W tym miejscu zatrzymajmy się na moment. Po pierwsze - na zdjęciu z Jonem widać, że ma lekko rozchylone usta (poniżej zobaczycie go w innej pozie z zamkniętymi ustami). Ręka na jego oczach może sugerować początek wskrzeszania bohatera. Kto trzyma rękę na twarzy Jona? Prawdopodobnie ktoś z brodą (lub długimi włosami), którą widać w prawym górnym rogu ekranu. Spekulujemy, że może chodzić o Berica Dondarriona, który przecież w serialu nadal żyje (w książkach oddał on swe życie Catelyn, wskrzeszając ją po Krwawych Godach, więc tu może zrobić to dla Jona). Zwróćcie też uwagę na scenę, w której Nocna Straż na czele z Ser Alliserem Thornem dobija się do jakiegoś pomieszczenia. Być może dochodzi w nim właśnie do rytuału wskrzeszenia Snowa.
Melisandre. Fot. HBO
Martwy Jon Snow. Fot. HBO
Nocna Straż dobijająca się do pewnego pomieszczenia. Fot. HBO
Uważne oko wypatrzy też sceny z retrospekcjami z Wieży Radości, o których zagraniczne media rozpisywały się dość obszernie. Pokazana zostanie scena, w której młody Ned Stark walczy o uwolnienie swojej siostry Lyanny. Uwagę zwracają rycerze Aerysa II, którzy na swoich zbrojach mają herb Targaryenów.
Rycerze Aerysa II. Fot. HBO
W trailerze pojawiają się też sceny batalistyczne. Jak widać poniżej, po lewej z tarczami obecna jest armia Boltonów (charakterystyczny herb z obdartym ze skóry człowiekiem). Kim jest armia z prawej? Czy to dzicy?
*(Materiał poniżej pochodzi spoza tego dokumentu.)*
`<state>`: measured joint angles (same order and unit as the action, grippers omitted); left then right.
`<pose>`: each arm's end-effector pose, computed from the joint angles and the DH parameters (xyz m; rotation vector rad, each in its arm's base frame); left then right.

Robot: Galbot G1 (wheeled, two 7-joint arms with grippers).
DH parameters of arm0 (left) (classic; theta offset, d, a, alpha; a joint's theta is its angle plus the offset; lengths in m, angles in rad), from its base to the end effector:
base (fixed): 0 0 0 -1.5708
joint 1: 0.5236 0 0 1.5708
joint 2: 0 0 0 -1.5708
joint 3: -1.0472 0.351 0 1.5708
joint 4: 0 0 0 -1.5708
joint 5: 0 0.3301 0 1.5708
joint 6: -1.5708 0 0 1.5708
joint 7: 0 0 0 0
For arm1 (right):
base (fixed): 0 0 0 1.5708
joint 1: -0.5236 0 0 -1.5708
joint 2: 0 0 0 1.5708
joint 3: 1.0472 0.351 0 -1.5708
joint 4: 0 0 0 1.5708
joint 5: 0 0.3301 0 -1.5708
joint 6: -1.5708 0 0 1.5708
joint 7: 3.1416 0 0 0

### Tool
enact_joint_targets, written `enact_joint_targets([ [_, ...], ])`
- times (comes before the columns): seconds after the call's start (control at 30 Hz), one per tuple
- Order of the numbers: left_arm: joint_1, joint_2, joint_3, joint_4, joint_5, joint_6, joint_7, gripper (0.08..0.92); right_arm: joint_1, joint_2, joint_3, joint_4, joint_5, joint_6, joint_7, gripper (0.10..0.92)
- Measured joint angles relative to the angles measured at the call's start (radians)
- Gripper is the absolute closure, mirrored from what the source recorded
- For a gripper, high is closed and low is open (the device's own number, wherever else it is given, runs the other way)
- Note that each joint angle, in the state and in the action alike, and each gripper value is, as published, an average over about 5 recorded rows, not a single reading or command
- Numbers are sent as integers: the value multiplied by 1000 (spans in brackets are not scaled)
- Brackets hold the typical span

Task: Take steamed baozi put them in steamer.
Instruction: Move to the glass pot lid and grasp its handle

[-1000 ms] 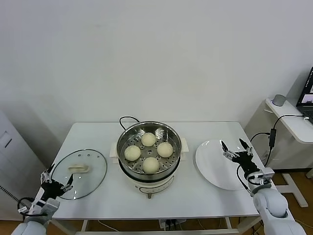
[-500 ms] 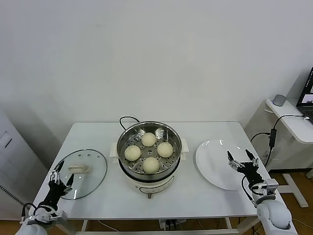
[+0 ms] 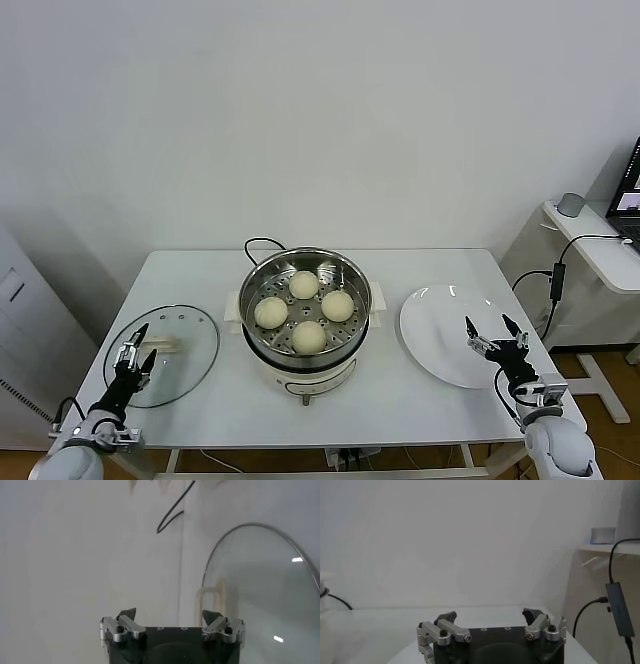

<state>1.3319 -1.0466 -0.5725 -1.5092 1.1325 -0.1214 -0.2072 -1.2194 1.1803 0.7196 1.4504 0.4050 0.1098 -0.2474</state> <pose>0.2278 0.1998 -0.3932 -0.2004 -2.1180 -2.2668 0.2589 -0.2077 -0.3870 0.0285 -3.0447 -0.0093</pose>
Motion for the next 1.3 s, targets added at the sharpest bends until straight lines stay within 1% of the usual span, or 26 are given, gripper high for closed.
enact_joint_targets([
  [0.4,-91,-17,16,85,74,-7,-7,177,-4,4,5,-11,-8,3,-9,203],
  [0.7,-134,-33,17,121,83,-1,4,178,0,-3,7,-12,-6,4,-11,203],
  [0.8,-141,-40,17,125,82,-1,5,202,0,-4,11,-13,-5,4,-11,203],
  [0.93,-145,-47,17,128,76,-4,5,300,-1,-6,18,-14,-4,4,-11,203],
  [1.3,-138,-59,8,126,57,-32,-10,621,1,-13,34,-12,0,-1,-8,203],
])
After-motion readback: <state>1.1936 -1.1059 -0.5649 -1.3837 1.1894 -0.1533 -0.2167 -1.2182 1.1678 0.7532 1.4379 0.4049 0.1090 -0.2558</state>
Boltonowie kontra Dzicy? Fot. HBO
A kim jest postać w tej scenie, na białym koniu, w środku kadru? Długie czarne włosy? Można założyć, że na pewno nie znalazła się w tym trailerze przypadkiem. Czy to Jon?
Czy to Jon? Fot. HBO
Tajemniczo wypadają dwie krótkie wstawki. Pierwsza z nich przedstawia pierścionek na dłoni kobiety. Czy to Daenerys? Wydaje się, że chwilę wcześniej widzieliśmy, jak Jorah znajduje jej pierścionek pozostawiony w trawie.
Pierścionek i tajemnicza właścicielka. Fot. HBO
Zastanawiający jest też tajemniczy skoczek, który wyraźnie ucieka ulicami Królewskiej Przystani. Trudno powiedzieć, kto to jest. Macie jakąś teorię?
Kto to jest? Fot. HBO
Kim jest ten pan? Biorąc pod uwagę, że stoi na moście w trakcie potężnej ulewy, można spekulować, że chodzi o nowego przywódcę Greyjoyów, Eurona, który został wybrany przez swoich ludzi po śmierci Balona Greyjoya. Nie wiemy jednak, w jaki sposób Balon zginie. W bohatera ma wcielić się Pilou Asbæk. Nieco lepiej widać go w scenie chrztu (prawdopodobnie po wybraniu na króla Żelaznych Wysp).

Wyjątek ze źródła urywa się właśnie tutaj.